Le général Henri Bentégeat, membre de Synopia, a publié un ouvrage intitulé « Chef d’état en guerre » le 10 janvier 2019, aux éditions Perrin.
Résumé :
Dès sa nomination le 15 novembre 1917, le Tigre sait qu’il faut aller vite et s’imposer sans délai. La situation militaire, l’épuisement et le doute qui accablent les Français appellent une direction énergique et une prise en main de l’appareil de l’Etat. Il lui faut donc, estime-t-il, neutraliser le président de la République, contrôler le Parlement, maîtriser la presse, asseoir son autorité sur les chefs militaires, convaincre les Alliés et éliminer l’opposition à la guerre. Avec Raymond Poincaré, les choses se font simplement. « Clemenceau me déteste, écrit ce dernier, mais avec ses énormes défauts d’orgueil et de jalousie, de rancune et de haine, il a une qualité dont Caillaux est dépourvu : il a, au plus haut degré, la fibre nationale et il est patriote comme les Jacobins de 1793. » De son côté, Clemenceau, qui partage largement ses vues et ses idées, le tient toujours en piètre estime, jugeant que « le caractère, surtout lui fait défaut ». Poincaré l’a nommé parce qu’il a la poigne nécessaire pour gagner la guerre, envoyer « les traîtres devant la justice, tenir le Parlement, éliminer les généraux incapables et briser les grèves des ouvriers de l’armement ». D’entrée de jeu, Clemenceau limite les réunions présidées par le chef de l’Etat et fait entrer ses proches au Comité de guerre, officiellement en charge de la conduite du conflit. Il se chargera lui-même d’informer le président de la République : « Je viendrai souvent causer avec vous. »

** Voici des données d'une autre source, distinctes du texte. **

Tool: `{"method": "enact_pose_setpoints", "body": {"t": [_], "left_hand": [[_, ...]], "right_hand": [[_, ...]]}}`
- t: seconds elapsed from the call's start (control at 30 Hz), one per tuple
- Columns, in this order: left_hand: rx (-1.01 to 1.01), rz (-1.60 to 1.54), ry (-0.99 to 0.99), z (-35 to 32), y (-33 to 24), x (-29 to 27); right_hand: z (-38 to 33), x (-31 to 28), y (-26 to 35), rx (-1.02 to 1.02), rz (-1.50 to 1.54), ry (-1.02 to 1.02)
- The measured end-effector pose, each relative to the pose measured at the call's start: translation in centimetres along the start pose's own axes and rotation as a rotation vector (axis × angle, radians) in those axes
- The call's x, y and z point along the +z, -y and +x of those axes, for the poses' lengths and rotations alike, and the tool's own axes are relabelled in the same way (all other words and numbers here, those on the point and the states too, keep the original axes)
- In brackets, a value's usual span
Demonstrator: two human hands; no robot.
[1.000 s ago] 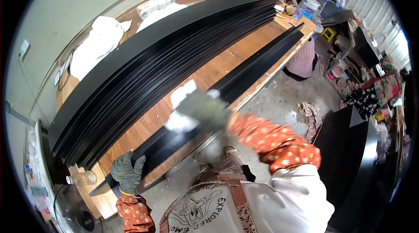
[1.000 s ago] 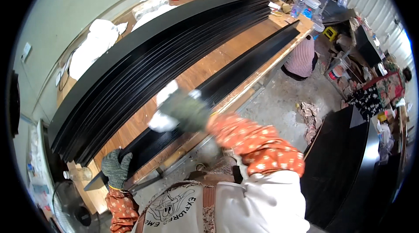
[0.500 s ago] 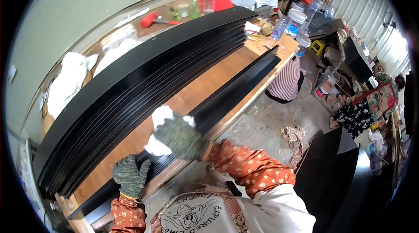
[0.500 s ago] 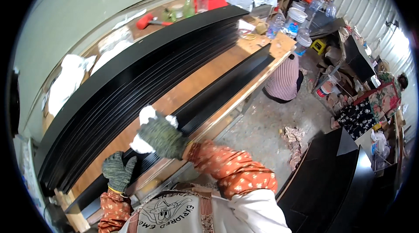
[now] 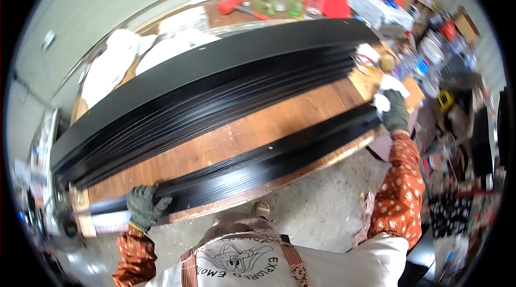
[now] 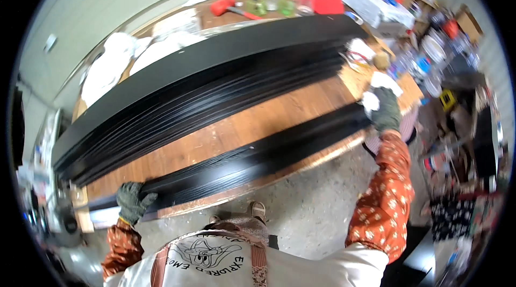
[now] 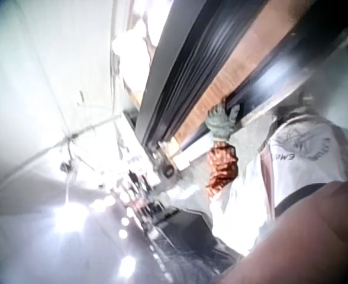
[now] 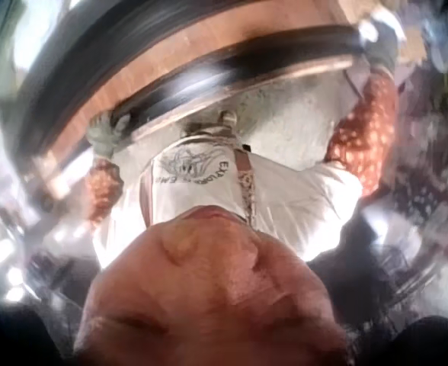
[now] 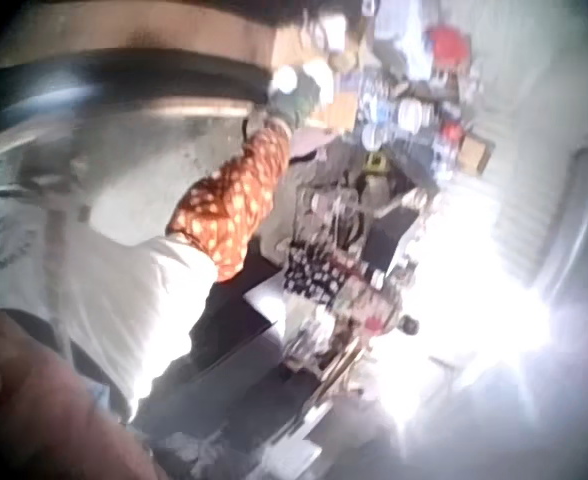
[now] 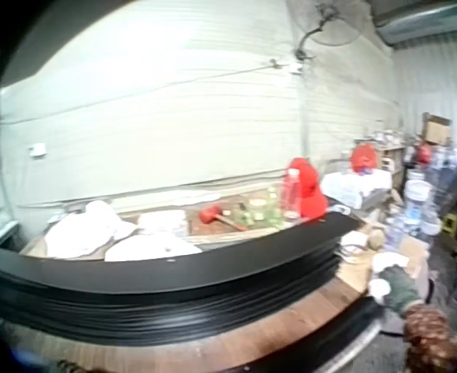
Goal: The person sands black panels with a sanding block and wipes them down with a cloth on a workbench.
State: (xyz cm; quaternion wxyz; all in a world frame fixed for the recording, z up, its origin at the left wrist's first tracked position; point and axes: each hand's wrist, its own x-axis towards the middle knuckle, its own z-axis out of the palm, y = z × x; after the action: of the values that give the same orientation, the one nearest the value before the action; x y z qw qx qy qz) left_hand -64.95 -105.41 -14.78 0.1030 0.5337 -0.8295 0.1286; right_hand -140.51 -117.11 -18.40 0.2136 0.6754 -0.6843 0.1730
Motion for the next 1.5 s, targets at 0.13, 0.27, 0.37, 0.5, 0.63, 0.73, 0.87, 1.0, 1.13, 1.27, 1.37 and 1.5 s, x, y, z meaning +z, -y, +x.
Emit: {"method": "enact_pose_setpoints", "body": {"t": [0.13, 0.27, 0.37, 0.5, 0.63, 0.73, 0.87, 1.0, 1.13, 1.27, 1.37, 1.5], "left_hand": [[-0.061, -0.014, 0.106, -0.8, 0.6, -1.2], [-0.17, 0.008, 0.323, 1.1, -0.3, -3.2], [-0.228, 0.03, 0.349, -0.9, 0.7, -3.7], [-0.2, 0.011, 0.223, -2.3, 1.7, -3.2], [-0.19, -0.059, 0.363, 0.4, 0.9, -3.9], [-0.114, 0.01, 0.254, -1.1, 1.3, -3.5], [-0.023, -0.002, 0.216, -1.3, 2.4, -4.0], [-0.017, -0.183, 0.272, -2.4, 5.6, -4.6], [-0.052, -0.321, 0.189, -7.4, 13.4, -9.1], [-0.725, -0.583, -0.628, -14.0, 21.5, -10.4], [-1.122, -0.744, -1.014, -20.8, 30.1, -8.6], [-0.883, -0.585, -0.637, -25.9, 37.5, -2.6]], "right_hand": [[4.5, -4.1, 6.1, 0.567, 0.708, -0.077], [4.9, -6.8, 10.0, 0.294, 0.717, -0.129], [5.5, -7.1, 16.6, 0.039, 0.636, -0.172], [6.0, -6.9, 23.0, -0.129, 0.707, -0.173], [5.1, -7.8, 25.2, -0.076, 0.742, -0.174], [7.1, -11.9, 30.2, 0.271, 1.005, 0.216], [8.0, -13.7, 34.6, 0.036, 1.205, 0.156], [9.3, -14.8, 41.8, 0.124, 1.809, 0.493], [7.0, -15.0, 51.5, 0.057, 1.593, 0.343], [6.7, -16.4, 58.5, -0.517, 0.825, 0.108], [6.7, -18.2, 64.0, -0.438, 1.26, 0.47], [5.1, -13.0, 68.7, -0.553, 1.055, 0.506]]}}
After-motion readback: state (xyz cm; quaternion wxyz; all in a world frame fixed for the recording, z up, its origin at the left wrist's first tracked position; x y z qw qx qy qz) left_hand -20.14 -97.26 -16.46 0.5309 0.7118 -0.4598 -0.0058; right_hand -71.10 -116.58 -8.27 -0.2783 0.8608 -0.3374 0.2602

De fait, il rencontre fréquemment Poincaré dans des conversations à bâtons rompus qui n’ont rien d’un compte rendu précis et complet. Il critique volontiers devant lui les chefs militaires, minimise l’action de ses ministres, lui demande de signer des lettres qu’il a fait préparer, mais ne l’informe pas des correspondances directes qu’il a avec les Alliés. Aussi Poincaré se plaint-il d’être mis sur la touche, mais il admire l’énergie de son président du Conseil et lui concède la réalité du pouvoir. Son gouvernement est une machine de combat. Tous les ministres sont du parti radical et le Tigre a placé ses fidèles aux postes clés : Louis-Lucien Klotz aux Finances, Pichon aux Affaires étrangères, Jules Pams à l’Intérieur et Louis Nail à la Justice. Quelques-uns, reconduits pour leur compétence, sont des proches de Poincaré, Georges Leygues à la Marine, Albert Lebrun au Blocus, Louis Loucheur à l’Armement. Mais il interdit à ce dernier de traiter directement avec le quartier général. Il leur fixe deux règles : discrétion et rapidité. Le téléphone est préféré aux notes écrites, les décisions doivent être prises en moins de soixante-douze heures, les Conseils des ministres, de quotidiens deviennent hebdomadaires. Tout passe par Mandel, assisté par Jules Jeanneney pour la coordination civilo-militaire. Au Parlement, son discours d’investiture, le 20 novembre 1917, est simple et très général : « Nous nous présentons devant vous avec l’unique pensée de faire la guerre. » Caillaux et Malvy, ses adversaires « pacifistes », s’abstiennent et les deux tiers des socialistes votent contre lui, mais son investiture est confirmée à une large majorité.
Le Tigre élude les questions sur les projets de paix, le programme du président Wilson. Dans l’immédiat, la seule chose qui compte, martèle-t-il, est de gagner la guerre.
Extrait de « Chefs d’Etat en guerre » du général Henri Bentégeat, publié aux éditions Perrin.